9

I want to optimize the hyper parameters of a PySpark Pipeline using a ranking metric (MAP@k). I have seen in the documentation how to use the metrics defined in the Evaluation (Scala), but I need to define a custom evaluator class because MAP@k is not implemented yet. So I need to do something like:

model = Pipeline(stages=[indexer, assembler, scaler, lg])
paramGrid_lg = ParamGridBuilder() \
    .addGrid(lg.regParam, [0.001, 0.1]) \
    .addGrid(lg.elasticNetParam, [0, 1]) \
    .build()

crossval_lg = CrossValidator(estimator=model,
                      estimatorParamMaps=paramGrid_lg,
                      evaluator=MAPkEvaluator(), 
                      numFolds=2)

where MAPkEvaluator() is my custom evaluator. I've seen a similar question but not the answer.
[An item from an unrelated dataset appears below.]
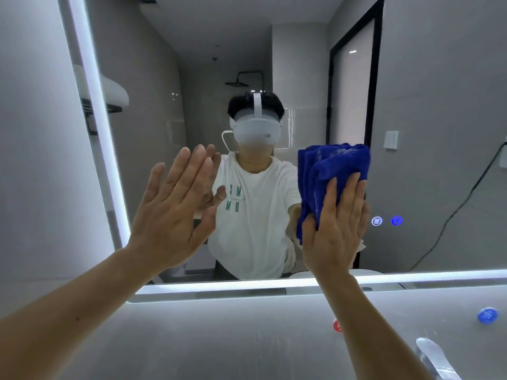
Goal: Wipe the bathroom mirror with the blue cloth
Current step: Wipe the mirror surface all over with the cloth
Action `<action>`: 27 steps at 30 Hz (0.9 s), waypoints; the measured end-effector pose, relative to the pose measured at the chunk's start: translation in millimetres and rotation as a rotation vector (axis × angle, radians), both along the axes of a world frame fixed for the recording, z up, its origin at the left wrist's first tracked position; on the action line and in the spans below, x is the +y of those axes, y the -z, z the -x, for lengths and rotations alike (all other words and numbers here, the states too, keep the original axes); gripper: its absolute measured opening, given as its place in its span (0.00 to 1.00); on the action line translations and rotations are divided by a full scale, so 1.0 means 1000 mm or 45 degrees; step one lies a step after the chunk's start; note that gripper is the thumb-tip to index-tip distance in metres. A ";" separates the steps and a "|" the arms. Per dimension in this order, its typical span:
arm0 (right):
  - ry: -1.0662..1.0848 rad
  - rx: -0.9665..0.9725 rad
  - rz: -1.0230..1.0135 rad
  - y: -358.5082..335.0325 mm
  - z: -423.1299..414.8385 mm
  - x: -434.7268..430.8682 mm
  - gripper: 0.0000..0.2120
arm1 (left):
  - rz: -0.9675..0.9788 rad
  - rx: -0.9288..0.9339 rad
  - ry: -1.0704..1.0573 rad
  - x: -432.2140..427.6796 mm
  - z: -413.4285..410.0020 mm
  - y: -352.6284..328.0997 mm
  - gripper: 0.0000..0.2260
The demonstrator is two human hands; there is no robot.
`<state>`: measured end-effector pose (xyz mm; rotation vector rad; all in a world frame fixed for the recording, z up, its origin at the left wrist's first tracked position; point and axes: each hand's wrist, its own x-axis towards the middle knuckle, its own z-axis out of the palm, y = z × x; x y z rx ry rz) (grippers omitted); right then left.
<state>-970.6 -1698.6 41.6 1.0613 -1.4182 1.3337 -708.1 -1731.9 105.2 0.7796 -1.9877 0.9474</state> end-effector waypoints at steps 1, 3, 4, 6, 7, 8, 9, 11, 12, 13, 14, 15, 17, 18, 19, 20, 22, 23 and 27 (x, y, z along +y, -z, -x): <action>-0.001 -0.050 0.027 0.001 -0.006 -0.002 0.28 | 0.001 0.006 0.001 0.001 -0.005 0.002 0.28; 0.005 -0.132 0.054 0.007 -0.030 -0.009 0.29 | -0.010 0.018 -0.031 0.001 -0.020 0.006 0.28; 0.002 -0.122 0.041 0.013 -0.046 -0.014 0.29 | -0.026 0.022 -0.067 0.001 -0.031 0.009 0.28; -0.018 -0.023 -0.024 0.029 -0.084 -0.025 0.32 | -0.069 0.026 -0.148 0.001 -0.053 0.017 0.29; -0.032 0.022 -0.060 0.038 -0.104 -0.031 0.35 | -0.095 0.028 -0.176 0.000 -0.064 0.021 0.29; -0.051 0.041 -0.090 0.045 -0.123 -0.037 0.36 | -0.126 0.031 -0.202 -0.001 -0.075 0.025 0.29; -0.075 0.038 -0.112 0.052 -0.142 -0.041 0.37 | -0.161 0.031 -0.225 -0.002 -0.086 0.030 0.29; -0.112 0.020 -0.138 0.060 -0.176 -0.049 0.37 | -0.214 0.039 -0.262 -0.005 -0.108 0.038 0.28; -0.128 0.023 -0.149 0.062 -0.189 -0.052 0.35 | -0.234 0.042 -0.280 -0.007 -0.119 0.041 0.28; -0.148 0.032 -0.164 0.065 -0.202 -0.055 0.32 | -0.255 0.045 -0.298 -0.009 -0.130 0.043 0.29; -0.168 0.046 -0.185 0.068 -0.213 -0.058 0.30 | -0.268 0.052 -0.316 -0.012 -0.141 0.045 0.29; -0.188 0.059 -0.204 0.071 -0.225 -0.060 0.29 | -0.273 0.060 -0.335 -0.014 -0.151 0.047 0.29; -0.227 0.058 -0.243 0.076 -0.247 -0.064 0.29 | -0.274 0.065 -0.370 -0.019 -0.167 0.050 0.29; -0.243 0.058 -0.264 0.079 -0.257 -0.066 0.29 | -0.276 0.068 -0.376 -0.021 -0.173 0.053 0.29; -0.259 0.062 -0.281 0.081 -0.267 -0.068 0.29 | -0.280 0.074 -0.376 -0.023 -0.179 0.055 0.29; -0.274 0.064 -0.299 0.084 -0.279 -0.070 0.29 | -0.283 0.078 -0.372 -0.025 -0.185 0.058 0.29; -0.289 0.031 -0.321 0.088 -0.292 -0.073 0.31 | -0.282 0.070 -0.367 -0.029 -0.192 0.063 0.29; -0.295 0.028 -0.325 0.090 -0.300 -0.075 0.32 | -0.289 0.073 -0.375 -0.031 -0.198 0.066 0.29; -0.258 0.097 -0.309 0.101 -0.326 -0.085 0.38 | -0.318 0.089 -0.409 -0.041 -0.219 0.074 0.29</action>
Is there any example or documentation available for this? Does anyone know if it Is possible to implement it in PySpark? What methods should I implement?

Ric S
  • 9,073
  • 3
  • 25
  • 51
Amanda
  • 941
  • 2
  • 12
  • 28
  • 2
    You should be able to accomplish this by extending from the `Evaluator` (https://spark.apache.org/docs/latest/api/python/pyspark.ml.html#module-pyspark.ml.evaluation) base class and providing your custom metric implementation. – jarandaf Jul 19 '18 at 08:06

3 Answers3

11

@jarandaf answered the question in the first comment, but for clarity reasons I write how to implement a basic example with a random metric:

import random
from pyspark.ml.evaluation import Evaluator

class RandomEvaluator(Evaluator):

    def __init__(self, predictionCol="prediction", labelCol="label"):
        self.predictionCol = predictionCol
        self.labelCol = labelCol

    def _evaluate(self, dataset):
        """
        Returns a random number. 
        Implement here the true metric
        """
        return random.randint(0,1)

    def isLargerBetter(self):
        return True

Now the following code should work:

from pyspark.ml.tuning import CrossValidator, ParamGridBuilder

paramGrid_lg = ParamGridBuilder() \
    .addGrid(lg.regParam, [0.01, 0.1]) \
    .addGrid(lg.elasticNetParam, [0, 1]) \
    .build()

crossval_lg = CrossValidator(estimator=model,
                      estimatorParamMaps=paramGrid_lg,
                      evaluator= RandomEvaluator(), 
                      numFolds=2)

cvModel = crossval_lg.fit(train_val_data_)
Amanda
  • 941
  • 2
  • 12
  • 28
1

@Amanda answered very well the question, but let me show you something to avoid too. If you check the help of Evaluator() class doing:

help(Evaluator())

you'll see a method defined there:

isLargerBetter(self)
 |      Indicates whether the metric returned by :py:meth:`evaluate` should be maximized
 |      (True, default) or minimized (False).
 |      A given evaluator may support multiple metrics which may be maximized or minimized.
 |      
 |      .. versionadded:: 1.5.0

Now if you your metric needs to be minimized, you need to set this method as:

def isLargerBetter(self):
        return False

The default value for the current method is True.

igorkf
  • 3,159
  • 2
  • 22
  • 31
  • 1
    Thank you @igorkf for the clarification, I forget to include this valuable information in the answer! – Amanda May 19 '20 at 07:23
1

Adding an actual example to @Amanda's clear answer, the following code can be used to create a custom Evaulator which computes the F1-score in a binary classification task. It may be not optimized (I actually don't know if there is a more efficient way to implement the metric), but it gets the job done.

import pyspark.sql.functions as F
from pyspark.ml.evaluation import Evaluator

class MyEvaluator(Evaluator):

    def __init__(self, predictionCol='prediction', labelCol='label'):
        self.predictionCol = predictionCol
        self.labelCol = labelCol

    def _evaluate(self, dataset):
        tp = dataset.filter((F.col(self.labelCol) == 1) & (F.col(self.predictionCol) == 1)).count()
        fp = dataset.filter((F.col(self.labelCol) == 0) & (F.col(self.predictionCol) == 1)).count()
        fn = dataset.filter((F.col(self.labelCol) == 1) & (F.col(self.predictionCol) == 0)).count()
        f1 = (2 * tp) / (2 * tp + fp + fn)
        return f1

    def isLargerBetter(self):
        return True
Ric S
  • 9,073
  • 3
  • 25
  • 51